Disbonded coatings are a major concern for the pipeline industry because not only they could give place to several forms of localized external corrosion, but also because they are extremely difficult to locate, identify and evaluate through above surface surveys. In order to ensure the safe operation of pipelines, the corrosion produced by disbonded coatings is managed through in-line inspection. Unfortunately, in-line inspection is expensive, not always applicable and requires significant meal loss before corrosion can be detected.
In recent years electrode arrays had been proposed as the basis for a corrosion monitoring system capable of replicate disbonded coatings and instantly measure corrosion rates. The information collected by these sensors could help prioritizing sections for in-line inspections or dig up locations in the case of non-inspectable pipelines.

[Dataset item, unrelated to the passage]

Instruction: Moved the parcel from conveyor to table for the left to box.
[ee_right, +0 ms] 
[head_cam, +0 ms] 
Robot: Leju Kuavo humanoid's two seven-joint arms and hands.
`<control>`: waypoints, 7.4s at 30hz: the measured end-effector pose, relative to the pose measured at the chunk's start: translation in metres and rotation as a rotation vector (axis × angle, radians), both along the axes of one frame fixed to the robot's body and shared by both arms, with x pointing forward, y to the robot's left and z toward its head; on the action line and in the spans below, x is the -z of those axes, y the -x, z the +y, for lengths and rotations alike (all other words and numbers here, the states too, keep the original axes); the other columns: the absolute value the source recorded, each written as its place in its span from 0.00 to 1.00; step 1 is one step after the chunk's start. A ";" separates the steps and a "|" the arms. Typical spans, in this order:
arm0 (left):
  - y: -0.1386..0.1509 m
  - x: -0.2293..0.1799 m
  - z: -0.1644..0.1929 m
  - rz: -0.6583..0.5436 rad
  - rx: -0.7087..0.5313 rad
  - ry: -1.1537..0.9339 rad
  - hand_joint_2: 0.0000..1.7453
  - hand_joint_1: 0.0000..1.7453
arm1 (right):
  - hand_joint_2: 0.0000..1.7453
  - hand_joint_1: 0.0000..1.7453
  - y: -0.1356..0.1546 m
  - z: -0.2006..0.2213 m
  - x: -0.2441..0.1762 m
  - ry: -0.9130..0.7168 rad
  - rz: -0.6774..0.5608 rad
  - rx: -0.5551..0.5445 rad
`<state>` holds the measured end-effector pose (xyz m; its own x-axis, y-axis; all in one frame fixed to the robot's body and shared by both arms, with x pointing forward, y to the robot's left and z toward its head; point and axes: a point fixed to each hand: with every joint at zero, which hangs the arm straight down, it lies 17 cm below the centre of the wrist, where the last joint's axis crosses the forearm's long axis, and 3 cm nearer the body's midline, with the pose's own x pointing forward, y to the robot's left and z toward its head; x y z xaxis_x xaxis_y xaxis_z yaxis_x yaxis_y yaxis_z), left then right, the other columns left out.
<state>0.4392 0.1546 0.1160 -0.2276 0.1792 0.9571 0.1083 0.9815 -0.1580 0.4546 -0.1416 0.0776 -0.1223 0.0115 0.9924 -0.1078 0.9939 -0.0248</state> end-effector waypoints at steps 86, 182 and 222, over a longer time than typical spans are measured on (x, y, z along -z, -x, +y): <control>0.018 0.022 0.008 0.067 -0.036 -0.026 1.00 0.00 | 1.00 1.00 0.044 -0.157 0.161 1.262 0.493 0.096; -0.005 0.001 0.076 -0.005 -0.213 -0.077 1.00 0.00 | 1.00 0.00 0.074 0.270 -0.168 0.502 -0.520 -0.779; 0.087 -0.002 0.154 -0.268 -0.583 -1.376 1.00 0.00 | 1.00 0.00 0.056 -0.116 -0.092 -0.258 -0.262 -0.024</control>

The data collected by the first few electrode arrays installed in the field, together with more fundamental laboratory studies suggested that wet/dry cycles are of critical importance for the initiation of corrosion under disbonded coatings. A large scale laboratory setup that makes use of this insight to accelerate corrosion under disbonded coatings in a controlled and representative manner was built. This work presents the results obtained with such experimental setup. The information collected allowed to validate the electrode array measurements against the actual corrosion produced on its surface and on a simulated pipeline. In addition, the electrode array performance was contrasted against commercial electrical resistance probes designed for pipelines.